# [TASK ITEM]
Make an exact copy of all the data.

[Data items]
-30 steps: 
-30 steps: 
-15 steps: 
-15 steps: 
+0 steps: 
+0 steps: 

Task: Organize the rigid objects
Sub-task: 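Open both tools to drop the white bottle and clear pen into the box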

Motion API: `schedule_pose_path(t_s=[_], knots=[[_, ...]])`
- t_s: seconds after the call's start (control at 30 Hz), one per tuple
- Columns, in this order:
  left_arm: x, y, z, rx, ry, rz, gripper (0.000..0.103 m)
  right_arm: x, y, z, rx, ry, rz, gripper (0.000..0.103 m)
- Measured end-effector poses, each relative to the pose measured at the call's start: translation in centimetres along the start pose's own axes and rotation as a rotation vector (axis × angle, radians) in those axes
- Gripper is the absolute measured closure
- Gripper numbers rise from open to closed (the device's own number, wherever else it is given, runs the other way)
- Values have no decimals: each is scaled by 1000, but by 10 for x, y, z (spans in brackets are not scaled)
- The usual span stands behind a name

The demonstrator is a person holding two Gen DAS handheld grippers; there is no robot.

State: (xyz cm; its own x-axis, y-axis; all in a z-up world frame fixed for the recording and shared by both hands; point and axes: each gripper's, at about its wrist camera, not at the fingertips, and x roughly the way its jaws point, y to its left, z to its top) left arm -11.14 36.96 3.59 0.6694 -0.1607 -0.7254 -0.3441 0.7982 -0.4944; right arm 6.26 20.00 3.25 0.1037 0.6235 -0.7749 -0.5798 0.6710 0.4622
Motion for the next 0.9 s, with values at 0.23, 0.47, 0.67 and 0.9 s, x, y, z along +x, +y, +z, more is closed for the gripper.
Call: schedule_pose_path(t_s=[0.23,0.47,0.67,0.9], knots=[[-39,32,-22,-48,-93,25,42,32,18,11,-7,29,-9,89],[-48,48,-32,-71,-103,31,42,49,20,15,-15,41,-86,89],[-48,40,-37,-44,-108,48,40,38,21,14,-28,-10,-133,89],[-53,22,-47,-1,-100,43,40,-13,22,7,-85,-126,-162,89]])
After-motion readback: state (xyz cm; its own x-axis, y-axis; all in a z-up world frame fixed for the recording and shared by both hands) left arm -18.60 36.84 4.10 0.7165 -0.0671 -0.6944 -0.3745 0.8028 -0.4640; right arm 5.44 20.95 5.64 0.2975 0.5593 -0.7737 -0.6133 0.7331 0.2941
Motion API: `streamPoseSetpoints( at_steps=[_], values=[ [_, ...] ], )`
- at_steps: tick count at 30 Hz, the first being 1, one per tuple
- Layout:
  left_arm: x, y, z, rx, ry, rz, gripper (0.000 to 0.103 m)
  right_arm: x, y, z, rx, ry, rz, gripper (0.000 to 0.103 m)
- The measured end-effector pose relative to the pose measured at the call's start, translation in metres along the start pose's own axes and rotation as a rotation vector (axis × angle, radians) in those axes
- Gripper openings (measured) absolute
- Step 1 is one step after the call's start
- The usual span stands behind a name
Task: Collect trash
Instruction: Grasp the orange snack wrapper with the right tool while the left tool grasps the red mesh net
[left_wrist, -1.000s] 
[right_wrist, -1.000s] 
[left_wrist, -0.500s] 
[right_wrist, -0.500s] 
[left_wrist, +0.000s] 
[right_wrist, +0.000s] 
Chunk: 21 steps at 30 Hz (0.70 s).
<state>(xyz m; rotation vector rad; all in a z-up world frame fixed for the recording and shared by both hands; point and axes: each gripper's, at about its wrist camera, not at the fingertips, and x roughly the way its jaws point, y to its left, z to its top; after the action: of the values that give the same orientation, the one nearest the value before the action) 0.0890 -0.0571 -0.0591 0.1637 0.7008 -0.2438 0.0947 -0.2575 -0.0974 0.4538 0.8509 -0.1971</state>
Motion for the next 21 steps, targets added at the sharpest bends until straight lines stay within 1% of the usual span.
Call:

# [WRITTEN REPLY]
-30 steps: 
-30 steps: 
-15 steps: 
-15 steps: 
+0 steps: 
+0 steps: 

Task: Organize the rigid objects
Sub-task: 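Open both tools to drop the white bottle and clear pen into the box
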
Motion API: `schedule_pose_path(t_s=[_], knots=[[_, ...]])`
- t_s: seconds after the call's start (control at 30 Hz), one per tuple
- Columns, in this order:
  left_arm: x, y, z, rx, ry, rz, gripper (0.000..0.103 m)
  right_arm: x, y, z, rx, ry, rz, gripper (0.000..0.103 m)
- Measured end-effector poses, each relative to the pose measured at the call's start: translation in centimetres along the start pose's own axes and rotation as a rotation vector (axis × angle, radians) in those axes
- Gripper is the absolute measured closure
- Gripper numbers rise from open to closed (the device's own number, wherever else it is given, runs the other way)
- Values have no decimals: each is scaled by 1000, but by 10 for x, y, z (spans in brackets are not scaled)
- The usual span stands behind a name

The demonstrator is a person holding two Gen DAS handheld grippers; there is no robot.

State: (xyz cm; its own x-axis, y-axis; all in a z-up world frame fixed for the recording and shared by both hands; point and axes: each gripper's, at about its wrist camera, not at the fingertips, and x roughly the way its jaws point, y to its left, z to its top) left arm -11.14 36.96 3.59 0.6694 -0.1607 -0.7254 -0.3441 0.7982 -0.4944; right arm 6.26 20.00 3.25 0.1037 0.6235 -0.7749 -0.5798 0.6710 0.4622
Motion for the next 0.9 s, with values at 0.23, 0.47, 0.67 and 0.9 s, x, y, z along +x, +y, +z, more is closed for the gripper.
Call: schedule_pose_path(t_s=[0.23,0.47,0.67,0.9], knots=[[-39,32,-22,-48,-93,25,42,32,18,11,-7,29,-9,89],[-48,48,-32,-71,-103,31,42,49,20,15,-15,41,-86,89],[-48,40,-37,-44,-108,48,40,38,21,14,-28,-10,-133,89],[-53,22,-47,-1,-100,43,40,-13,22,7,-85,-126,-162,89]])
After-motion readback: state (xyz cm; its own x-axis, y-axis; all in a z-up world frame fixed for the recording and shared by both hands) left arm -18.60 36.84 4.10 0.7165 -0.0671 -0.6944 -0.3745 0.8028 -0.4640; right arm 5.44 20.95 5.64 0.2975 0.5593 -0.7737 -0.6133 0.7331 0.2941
Motion API: `streamPoseSetpoints( at_steps=[_], values=[ [_, ...] ], )`
- at_steps: tick count at 30 Hz, the first being 1, one per tuple
- Layout:
  left_arm: x, y, z, rx, ry, rz, gripper (0.000 to 0.103 m)
  right_arm: x, y, z, rx, ry, rz, gripper (0.000 to 0.103 m)
- The measured end-effector pose relative to the pose measured at the call's start, translation in metres along the start pose's own axes and rotation as a rotation vector (axis × angle, radians) in those axes
- Gripper openings (measured) absolute
- Step 1 is one step after the call's start
- The usual span stands behind a name
Task: Collect trash
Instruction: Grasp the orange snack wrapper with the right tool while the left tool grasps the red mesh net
[left_wrist, -1.000s] 
[right_wrist, -1.000s] 
[left_wrist, -0.500s] 
[right_wrist, -0.500s] 
[left_wrist, +0.000s] 
[right_wrist, +0.000s] 
Chunk: 21 steps at 30 Hz (0.70 s).
<state>(xyz m; rotation vector rad; all in a z-up world frame fixed for the recording and shared by both hands; point and axes: each gripper's, at about its wrist camera, not at the fingertips, and x roughly the way its jaws point, y to its left, z to its top; after the action: of the values that give the same orientation, the one nearest the value before the action) 0.0890 -0.0571 -0.0591 0.1637 0.7008 -0.2438 0.0947 -0.2575 -0.0974 0.4538 0.8509 -0.1971</state>
Motion for the next 21 steps, targets added at the sharpest bends until straight lines stay within 1% of the usual span.
Call:

The output is now finished.